Die japanische Gottheit Dakini-ten 荼枳尼天 leitet sich von der hinduistisch-buddhistischen Gottheit Dakini (sansk. "Himmelstänzerin") ab, und wird in unterschiedlichen Formen verehrt. Ein enger Konnex besteht jedoch zum Inari 稲荷 -Glauben, der heute dem Shintō zugerechnet wird.

Diese Seite beschäftigt sich mit der Frage, wie kam es dazu, dass Dakini als buddhistische Gottheit zusammen mit dem Fuchs dargestellt wurde. Dabei kommt dem Toyokawa Inari Tempel 豊川稲荷 in der Präfektur Aichi eine Schlüsselrolle zu.

Buddhistische Dakinis

Eine dakini (jap. = dakini 荼枳尼 oder Dakini-ten 荼枳尼天) bezeichnet im tibetischen Buddhismus eine wichtige Figur für die Erlangung der vollkommenen Erleuchtung als Buddha (The Three Roots (Tibetan: tsa sum)).

Den Ursprung der buddhistischen dakinis findet man im sogenannten Vajrayāna-Buddhismus (ca. 9.Jhdt), dem tantristisch-esoterischen Buddhismus, eine Strömung des Mahayana-Buddhismus, welcher in Japan unter den zwei Mönchen Saichō 最澄(Tendai-shū 天台宗) und Kūkai 空海 (Shingon-shū 真言宗) als mikkyō 密教 („geheime Lehre“, esot. Buddh.) seine Verbreitung fand.

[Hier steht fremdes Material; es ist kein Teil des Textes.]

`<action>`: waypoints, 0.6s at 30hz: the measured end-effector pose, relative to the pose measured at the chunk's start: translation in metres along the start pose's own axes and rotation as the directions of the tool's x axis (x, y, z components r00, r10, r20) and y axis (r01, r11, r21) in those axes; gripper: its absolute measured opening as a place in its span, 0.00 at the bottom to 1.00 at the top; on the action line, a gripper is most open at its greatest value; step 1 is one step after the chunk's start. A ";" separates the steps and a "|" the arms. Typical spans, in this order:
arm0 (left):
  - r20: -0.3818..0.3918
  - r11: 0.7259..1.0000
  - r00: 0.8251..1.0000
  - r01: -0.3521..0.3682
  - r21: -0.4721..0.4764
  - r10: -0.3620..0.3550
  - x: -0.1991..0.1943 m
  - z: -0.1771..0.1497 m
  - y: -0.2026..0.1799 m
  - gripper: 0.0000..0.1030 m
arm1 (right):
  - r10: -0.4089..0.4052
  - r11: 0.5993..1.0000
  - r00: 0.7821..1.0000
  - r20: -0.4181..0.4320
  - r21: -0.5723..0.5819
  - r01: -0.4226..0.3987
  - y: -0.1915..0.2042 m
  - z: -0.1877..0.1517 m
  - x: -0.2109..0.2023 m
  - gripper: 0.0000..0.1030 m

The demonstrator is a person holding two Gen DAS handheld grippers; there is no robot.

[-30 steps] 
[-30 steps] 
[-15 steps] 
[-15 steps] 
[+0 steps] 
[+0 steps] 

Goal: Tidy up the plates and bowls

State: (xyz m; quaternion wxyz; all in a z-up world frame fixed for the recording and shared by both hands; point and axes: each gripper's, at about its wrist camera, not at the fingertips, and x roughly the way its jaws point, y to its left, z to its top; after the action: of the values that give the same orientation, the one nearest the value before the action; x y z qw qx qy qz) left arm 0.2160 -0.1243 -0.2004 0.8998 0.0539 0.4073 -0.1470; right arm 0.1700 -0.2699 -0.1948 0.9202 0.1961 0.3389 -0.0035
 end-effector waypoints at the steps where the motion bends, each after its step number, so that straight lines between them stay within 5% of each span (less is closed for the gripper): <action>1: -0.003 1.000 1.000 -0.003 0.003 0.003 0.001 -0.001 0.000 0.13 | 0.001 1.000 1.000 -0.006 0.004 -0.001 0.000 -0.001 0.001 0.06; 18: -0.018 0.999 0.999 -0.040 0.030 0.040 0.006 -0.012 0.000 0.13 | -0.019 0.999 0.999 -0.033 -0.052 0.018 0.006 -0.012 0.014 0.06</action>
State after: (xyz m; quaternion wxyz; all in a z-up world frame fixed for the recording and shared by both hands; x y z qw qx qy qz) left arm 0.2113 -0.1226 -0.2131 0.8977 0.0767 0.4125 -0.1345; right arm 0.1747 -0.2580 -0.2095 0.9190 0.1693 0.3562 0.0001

Sie erscheint in den unterschiedlichsten Formen:

The dakini, in her various guises, serves as each of the Three Roots. She may be a human guru, a vajra master who transmits the Vajrayana teachings to her disciples and joins them in samaya commitments. The wisdom dakini may be a yidam, a meditational deity; female deity yogas such as Vajrayogini are common in Tibetan Buddhism. Or she may be a protector; the wisdom dakinis have the special power and responsibility to protect the integrity of oral transmission.
Simmer-Brown 2002, S. 140

Laut Simmer-Brown werden dakinis im tibetischen Vajrayāna folgendermaßen klassifiziert:

  • Die weltliche dakini: fleischfressender Dämon, vor-tantrische Tradition kann auch als Schamane oder Beschützer der dharma-Lehre auftreten
  • Dakini der Weisheit (yeshe khandro): vollkommen erleuchtete dakini, höchste Beschützerin der Lehren (tantrischer Guru, weibl. Buddha), verkörpert vollkommen das Bild der „Himmelstänzerin“, besonderes Merkmal: drei Augen

Auch in der Shingon-shū, der Lehre von Kūkai (774–835), heißt es, dass dakinis „[...] fleischfressende Dämonen, mit der Fähigkeit den Tod von Menschen sechs Monate im Voraus vorherzusehen[...]“ sind (Teeuwen 2000:105).

Smyers erwähnt außerdem, dass diese weiblichen Dämonen „[...] von Buddha Vairocana (Dainichi nyorai 大日如来, zentraler Buddha der Shingon-shū) zum Buddhismus konvertiert wurden und somit zu einer Schutzgottheit wurden“ (Smyers 1999:82).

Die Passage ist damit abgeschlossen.